→ About this exercise: Each line of the listing must be set down exactly as it stands.

╭─ Provided data

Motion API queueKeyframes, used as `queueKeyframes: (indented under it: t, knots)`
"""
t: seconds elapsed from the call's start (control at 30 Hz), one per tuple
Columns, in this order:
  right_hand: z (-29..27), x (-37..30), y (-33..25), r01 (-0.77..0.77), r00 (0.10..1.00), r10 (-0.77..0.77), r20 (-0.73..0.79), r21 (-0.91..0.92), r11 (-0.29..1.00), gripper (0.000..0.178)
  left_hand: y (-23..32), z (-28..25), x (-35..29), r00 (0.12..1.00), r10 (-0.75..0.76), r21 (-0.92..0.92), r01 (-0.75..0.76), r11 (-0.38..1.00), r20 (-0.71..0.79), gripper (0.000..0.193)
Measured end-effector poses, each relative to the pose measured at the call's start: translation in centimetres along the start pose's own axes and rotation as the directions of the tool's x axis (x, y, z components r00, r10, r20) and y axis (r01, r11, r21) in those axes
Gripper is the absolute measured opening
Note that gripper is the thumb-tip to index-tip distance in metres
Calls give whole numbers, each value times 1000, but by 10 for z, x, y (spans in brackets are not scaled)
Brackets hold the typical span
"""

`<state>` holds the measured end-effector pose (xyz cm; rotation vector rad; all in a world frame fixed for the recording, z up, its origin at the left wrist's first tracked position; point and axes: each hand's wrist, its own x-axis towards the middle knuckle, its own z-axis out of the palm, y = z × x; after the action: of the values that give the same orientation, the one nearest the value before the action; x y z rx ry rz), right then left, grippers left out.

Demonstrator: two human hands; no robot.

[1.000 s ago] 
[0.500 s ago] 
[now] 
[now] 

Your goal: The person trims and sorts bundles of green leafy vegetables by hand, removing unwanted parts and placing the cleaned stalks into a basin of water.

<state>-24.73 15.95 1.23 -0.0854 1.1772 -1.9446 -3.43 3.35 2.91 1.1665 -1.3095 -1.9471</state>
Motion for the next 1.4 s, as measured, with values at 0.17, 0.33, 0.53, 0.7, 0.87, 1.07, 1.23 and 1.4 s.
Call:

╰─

→ Response to the exercise:
Motion API queueKeyframes, used as `queueKeyframes: (indented under it: t, knots)`
"""
t: seconds elapsed from the call's start (control at 30 Hz), one per tuple
Columns, in this order:
  right_hand: z (-29..27), x (-37..30), y (-33..25), r01 (-0.77..0.77), r00 (0.10..1.00), r10 (-0.77..0.77), r20 (-0.73..0.79), r21 (-0.91..0.92), r11 (-0.29..1.00), gripper (0.000..0.178)
  left_hand: y (-23..32), z (-28..25), x (-35..29), r00 (0.12..1.00), r10 (-0.75..0.76), r21 (-0.92..0.92), r01 (-0.75..0.76), r11 (-0.38..1.00), r20 (-0.71..0.79), gripper (0.000..0.193)
Measured end-effector poses, each relative to the pose measured at the call's start: translation in centimetres along the start pose's own axes and rotation as the directions of the tool's x axis (x, y, z components r00, r10, r20) and y axis (r01, r11, r21) in those axes
Gripper is the absolute measured opening
Note that gripper is the thumb-tip to index-tip distance in metres
Calls give whole numbers, each value times 1000, but by 10 for z, x, y (spans in brackets are not scaled)
Brackets hold the typical span
"""

`<state>` holds the measured end-effector pose (xyz cm; rotation vector rad; all in a world frame fixed for the recording, z up, its origin at the left wrist's first tracked position; point and axes: each hand's wrist, its own x-axis towards the middle knuckle, its own z-axis out of the palm, y = z × x; after the action: of the values that give the same orientation, the one nearest the value before the action; x y z rx ry rz), right then left, grippers left out.

Demonstrator: two human hands; no robot.

[1.000 s ago] 
[0.500 s ago] 
[now] 
[now] 

Your goal: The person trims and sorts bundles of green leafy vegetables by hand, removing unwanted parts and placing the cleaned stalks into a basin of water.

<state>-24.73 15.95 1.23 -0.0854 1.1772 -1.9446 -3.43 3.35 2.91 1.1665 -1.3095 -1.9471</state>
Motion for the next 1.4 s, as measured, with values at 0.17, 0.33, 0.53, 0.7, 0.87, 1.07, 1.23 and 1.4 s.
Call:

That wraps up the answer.